*WHAT TO WORK ON*
Go through the entries below and count the lines where the word "handle" appears; give only the count.

Records from a data collection
++++++++++++++++++++
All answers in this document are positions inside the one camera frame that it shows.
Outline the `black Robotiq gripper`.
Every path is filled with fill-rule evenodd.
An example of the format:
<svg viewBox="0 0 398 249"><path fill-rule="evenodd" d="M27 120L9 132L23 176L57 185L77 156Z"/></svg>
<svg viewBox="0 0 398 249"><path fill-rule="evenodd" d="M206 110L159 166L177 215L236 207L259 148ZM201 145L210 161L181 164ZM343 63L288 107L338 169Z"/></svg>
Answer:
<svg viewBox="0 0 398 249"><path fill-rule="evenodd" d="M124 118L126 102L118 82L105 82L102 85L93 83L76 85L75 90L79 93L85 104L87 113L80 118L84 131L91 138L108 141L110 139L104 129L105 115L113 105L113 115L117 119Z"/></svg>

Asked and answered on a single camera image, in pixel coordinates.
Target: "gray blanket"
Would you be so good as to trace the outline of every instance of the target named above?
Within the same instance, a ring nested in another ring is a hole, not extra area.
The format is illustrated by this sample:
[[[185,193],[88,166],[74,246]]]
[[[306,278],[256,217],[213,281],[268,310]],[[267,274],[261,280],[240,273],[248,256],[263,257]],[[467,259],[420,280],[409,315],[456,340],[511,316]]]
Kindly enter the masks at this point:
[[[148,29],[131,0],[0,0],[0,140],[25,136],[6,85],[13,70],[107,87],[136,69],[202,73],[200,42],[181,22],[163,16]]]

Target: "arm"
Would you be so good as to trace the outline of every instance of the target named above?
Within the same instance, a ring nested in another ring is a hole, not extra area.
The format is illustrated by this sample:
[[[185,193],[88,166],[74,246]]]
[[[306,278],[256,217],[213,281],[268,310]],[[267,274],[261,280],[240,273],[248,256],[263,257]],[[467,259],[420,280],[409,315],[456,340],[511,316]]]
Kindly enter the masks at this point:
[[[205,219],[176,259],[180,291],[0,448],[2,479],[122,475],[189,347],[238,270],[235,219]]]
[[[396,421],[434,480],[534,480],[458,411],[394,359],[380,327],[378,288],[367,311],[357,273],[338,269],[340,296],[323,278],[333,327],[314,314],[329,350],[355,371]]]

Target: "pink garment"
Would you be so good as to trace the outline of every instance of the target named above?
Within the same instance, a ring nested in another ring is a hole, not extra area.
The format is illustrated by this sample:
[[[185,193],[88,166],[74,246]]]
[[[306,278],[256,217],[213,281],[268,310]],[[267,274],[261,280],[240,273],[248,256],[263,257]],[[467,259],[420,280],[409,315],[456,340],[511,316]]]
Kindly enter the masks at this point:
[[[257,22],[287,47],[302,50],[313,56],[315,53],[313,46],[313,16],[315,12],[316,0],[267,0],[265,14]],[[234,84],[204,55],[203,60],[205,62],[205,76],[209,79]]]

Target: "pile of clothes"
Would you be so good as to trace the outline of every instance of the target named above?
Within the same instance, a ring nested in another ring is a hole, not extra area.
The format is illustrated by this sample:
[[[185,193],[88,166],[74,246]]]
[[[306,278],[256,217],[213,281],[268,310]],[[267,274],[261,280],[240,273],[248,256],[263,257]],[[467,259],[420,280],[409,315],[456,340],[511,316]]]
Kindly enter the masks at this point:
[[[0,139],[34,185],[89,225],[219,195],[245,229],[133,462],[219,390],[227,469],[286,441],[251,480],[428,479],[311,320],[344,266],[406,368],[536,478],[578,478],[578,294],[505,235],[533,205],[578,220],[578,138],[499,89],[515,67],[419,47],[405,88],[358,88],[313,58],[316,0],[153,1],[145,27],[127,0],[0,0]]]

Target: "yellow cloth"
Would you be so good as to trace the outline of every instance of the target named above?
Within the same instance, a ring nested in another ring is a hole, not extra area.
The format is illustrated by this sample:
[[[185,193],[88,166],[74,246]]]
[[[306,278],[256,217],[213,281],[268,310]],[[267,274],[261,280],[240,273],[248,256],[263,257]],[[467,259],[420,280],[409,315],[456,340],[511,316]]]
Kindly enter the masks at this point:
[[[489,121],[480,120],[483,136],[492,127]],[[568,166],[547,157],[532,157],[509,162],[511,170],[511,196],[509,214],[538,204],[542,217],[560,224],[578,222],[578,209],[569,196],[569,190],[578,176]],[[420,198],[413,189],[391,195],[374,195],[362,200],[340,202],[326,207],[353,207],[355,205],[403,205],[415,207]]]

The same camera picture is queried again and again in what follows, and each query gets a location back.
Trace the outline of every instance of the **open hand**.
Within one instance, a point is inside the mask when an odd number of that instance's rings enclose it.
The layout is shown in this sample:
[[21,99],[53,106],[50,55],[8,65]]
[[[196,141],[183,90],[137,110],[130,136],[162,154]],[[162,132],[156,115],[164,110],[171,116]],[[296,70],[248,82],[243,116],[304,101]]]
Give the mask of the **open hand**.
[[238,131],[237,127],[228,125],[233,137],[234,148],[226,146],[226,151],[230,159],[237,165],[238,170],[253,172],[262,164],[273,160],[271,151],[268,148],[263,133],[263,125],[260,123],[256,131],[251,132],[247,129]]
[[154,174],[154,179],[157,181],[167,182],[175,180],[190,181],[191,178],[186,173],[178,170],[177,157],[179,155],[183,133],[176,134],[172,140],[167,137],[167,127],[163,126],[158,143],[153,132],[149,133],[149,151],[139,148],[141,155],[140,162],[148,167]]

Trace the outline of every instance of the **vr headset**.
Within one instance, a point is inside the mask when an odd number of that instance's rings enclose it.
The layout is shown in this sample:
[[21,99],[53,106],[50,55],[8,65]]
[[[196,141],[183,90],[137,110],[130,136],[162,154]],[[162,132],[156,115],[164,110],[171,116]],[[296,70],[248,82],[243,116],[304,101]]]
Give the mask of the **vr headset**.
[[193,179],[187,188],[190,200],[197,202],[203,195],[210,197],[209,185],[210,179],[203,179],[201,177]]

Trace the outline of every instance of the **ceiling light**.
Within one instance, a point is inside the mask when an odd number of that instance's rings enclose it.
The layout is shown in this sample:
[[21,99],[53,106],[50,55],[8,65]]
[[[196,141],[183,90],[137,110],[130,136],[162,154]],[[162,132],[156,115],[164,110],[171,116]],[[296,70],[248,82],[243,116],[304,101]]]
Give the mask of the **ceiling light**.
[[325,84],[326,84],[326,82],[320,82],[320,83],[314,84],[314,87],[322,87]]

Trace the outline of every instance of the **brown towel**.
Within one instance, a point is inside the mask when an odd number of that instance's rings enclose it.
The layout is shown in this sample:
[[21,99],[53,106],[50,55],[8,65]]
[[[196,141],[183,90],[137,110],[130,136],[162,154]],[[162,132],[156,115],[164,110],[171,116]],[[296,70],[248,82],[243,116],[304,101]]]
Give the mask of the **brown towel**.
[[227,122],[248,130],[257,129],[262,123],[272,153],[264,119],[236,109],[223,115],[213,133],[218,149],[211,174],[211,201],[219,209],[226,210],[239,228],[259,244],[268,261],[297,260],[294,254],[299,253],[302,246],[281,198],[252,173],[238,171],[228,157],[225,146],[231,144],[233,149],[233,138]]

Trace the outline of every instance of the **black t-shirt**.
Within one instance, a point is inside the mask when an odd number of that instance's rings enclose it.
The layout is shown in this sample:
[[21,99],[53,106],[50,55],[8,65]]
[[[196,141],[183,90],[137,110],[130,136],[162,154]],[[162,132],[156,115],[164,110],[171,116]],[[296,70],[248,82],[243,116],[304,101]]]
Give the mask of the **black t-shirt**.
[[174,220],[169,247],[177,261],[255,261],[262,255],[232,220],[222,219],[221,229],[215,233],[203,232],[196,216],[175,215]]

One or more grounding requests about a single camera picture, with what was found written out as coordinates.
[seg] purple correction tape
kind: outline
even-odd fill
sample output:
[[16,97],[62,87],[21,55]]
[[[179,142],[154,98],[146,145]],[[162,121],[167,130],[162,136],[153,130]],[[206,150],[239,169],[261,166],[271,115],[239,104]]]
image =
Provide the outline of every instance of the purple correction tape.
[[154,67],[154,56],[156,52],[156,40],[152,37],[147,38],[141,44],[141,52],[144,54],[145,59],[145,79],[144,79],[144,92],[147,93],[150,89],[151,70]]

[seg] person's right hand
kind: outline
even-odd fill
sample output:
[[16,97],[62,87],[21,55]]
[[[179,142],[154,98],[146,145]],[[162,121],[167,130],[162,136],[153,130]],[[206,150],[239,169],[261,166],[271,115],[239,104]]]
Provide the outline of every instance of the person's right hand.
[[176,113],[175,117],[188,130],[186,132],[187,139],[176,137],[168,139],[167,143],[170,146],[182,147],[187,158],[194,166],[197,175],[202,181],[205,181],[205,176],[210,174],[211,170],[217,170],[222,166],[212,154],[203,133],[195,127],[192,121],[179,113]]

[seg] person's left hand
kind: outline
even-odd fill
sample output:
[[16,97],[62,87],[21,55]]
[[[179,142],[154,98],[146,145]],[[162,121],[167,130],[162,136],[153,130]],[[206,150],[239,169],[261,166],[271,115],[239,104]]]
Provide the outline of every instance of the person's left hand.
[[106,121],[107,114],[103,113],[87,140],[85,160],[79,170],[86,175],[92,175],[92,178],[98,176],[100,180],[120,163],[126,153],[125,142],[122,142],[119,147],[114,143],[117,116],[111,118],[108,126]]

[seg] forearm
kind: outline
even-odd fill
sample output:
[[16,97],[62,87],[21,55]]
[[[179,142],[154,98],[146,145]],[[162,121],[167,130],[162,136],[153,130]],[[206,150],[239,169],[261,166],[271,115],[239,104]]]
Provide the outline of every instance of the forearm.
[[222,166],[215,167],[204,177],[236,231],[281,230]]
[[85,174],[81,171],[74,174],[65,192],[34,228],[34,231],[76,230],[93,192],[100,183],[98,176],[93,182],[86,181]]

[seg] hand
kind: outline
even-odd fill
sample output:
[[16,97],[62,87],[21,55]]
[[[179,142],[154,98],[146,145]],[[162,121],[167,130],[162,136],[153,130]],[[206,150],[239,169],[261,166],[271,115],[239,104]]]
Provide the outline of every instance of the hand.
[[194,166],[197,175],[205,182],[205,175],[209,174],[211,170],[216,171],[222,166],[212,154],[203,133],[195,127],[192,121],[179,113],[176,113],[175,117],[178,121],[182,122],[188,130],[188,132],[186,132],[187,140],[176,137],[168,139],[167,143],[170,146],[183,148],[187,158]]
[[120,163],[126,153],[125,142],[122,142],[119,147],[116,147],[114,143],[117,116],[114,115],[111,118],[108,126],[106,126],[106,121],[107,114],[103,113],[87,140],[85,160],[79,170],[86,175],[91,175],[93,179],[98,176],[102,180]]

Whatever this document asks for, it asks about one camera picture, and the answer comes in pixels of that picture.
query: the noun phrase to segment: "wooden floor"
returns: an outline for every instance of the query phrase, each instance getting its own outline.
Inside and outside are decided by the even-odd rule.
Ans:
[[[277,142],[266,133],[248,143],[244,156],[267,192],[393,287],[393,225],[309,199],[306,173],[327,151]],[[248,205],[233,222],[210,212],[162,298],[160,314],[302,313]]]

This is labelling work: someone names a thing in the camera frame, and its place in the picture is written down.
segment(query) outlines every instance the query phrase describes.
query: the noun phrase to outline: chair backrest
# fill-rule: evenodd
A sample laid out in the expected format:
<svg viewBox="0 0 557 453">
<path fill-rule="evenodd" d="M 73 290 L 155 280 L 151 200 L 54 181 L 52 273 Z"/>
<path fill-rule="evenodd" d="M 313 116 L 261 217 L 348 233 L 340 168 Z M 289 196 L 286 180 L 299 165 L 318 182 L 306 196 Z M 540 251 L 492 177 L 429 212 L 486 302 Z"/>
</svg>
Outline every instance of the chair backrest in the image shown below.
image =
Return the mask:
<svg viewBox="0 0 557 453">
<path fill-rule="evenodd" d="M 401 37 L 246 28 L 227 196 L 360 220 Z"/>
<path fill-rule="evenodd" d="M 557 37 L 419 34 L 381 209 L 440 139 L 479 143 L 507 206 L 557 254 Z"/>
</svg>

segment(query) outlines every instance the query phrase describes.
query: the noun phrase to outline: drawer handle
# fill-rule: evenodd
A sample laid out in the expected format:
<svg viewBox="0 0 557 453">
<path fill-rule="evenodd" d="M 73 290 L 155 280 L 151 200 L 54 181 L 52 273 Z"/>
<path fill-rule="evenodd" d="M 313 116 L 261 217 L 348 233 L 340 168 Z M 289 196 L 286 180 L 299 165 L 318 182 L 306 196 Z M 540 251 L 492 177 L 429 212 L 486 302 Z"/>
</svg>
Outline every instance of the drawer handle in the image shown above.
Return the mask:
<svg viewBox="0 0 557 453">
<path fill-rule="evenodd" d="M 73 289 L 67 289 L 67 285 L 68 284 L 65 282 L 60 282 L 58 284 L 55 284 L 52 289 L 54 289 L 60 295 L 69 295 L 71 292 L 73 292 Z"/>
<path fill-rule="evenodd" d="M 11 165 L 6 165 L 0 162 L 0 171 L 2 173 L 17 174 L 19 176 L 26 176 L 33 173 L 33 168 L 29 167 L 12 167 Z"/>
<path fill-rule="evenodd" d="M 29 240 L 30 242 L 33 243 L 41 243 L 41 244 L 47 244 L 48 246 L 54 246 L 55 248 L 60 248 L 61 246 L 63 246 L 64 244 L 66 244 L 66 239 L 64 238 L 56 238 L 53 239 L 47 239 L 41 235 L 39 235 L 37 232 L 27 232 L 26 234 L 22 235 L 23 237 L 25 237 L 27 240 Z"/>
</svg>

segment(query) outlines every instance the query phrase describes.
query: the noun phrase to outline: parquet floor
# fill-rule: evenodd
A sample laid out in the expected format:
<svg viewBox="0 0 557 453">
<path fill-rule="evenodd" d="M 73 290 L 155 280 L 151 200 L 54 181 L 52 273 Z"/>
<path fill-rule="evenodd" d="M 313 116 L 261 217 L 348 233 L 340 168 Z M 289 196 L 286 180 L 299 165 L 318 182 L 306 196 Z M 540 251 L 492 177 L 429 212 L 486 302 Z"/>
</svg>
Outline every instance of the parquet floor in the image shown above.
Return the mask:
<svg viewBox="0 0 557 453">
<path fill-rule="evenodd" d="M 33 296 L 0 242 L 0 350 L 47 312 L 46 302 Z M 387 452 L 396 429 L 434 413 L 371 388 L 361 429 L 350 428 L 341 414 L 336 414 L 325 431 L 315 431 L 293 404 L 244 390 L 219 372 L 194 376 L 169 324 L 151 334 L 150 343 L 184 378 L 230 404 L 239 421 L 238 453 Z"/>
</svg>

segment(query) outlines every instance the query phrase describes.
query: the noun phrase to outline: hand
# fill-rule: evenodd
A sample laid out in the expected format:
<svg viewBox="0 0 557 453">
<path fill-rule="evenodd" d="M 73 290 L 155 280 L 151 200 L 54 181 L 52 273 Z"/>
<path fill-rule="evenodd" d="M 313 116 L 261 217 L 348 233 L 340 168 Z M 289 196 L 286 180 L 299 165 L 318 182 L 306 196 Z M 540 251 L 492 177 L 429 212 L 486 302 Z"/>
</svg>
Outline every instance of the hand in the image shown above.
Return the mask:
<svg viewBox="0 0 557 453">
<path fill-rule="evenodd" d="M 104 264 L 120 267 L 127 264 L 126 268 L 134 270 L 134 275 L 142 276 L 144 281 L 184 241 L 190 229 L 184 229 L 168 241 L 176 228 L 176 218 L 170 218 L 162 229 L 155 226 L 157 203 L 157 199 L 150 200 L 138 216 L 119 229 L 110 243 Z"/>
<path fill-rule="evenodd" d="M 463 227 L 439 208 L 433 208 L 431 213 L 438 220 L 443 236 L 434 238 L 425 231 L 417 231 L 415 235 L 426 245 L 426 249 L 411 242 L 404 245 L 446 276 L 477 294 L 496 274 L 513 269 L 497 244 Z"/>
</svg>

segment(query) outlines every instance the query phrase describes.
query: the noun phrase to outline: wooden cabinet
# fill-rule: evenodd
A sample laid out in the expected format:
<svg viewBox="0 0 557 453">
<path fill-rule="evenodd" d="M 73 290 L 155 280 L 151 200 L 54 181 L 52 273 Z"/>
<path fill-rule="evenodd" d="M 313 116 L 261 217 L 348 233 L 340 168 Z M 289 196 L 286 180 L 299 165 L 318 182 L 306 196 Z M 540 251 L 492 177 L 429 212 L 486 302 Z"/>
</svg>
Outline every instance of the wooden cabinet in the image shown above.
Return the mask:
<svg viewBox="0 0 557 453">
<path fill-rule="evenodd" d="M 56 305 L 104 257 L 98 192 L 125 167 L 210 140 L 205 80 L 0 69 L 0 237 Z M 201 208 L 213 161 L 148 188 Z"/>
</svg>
++++++++++++++++++++
*TASK OUTPUT*
2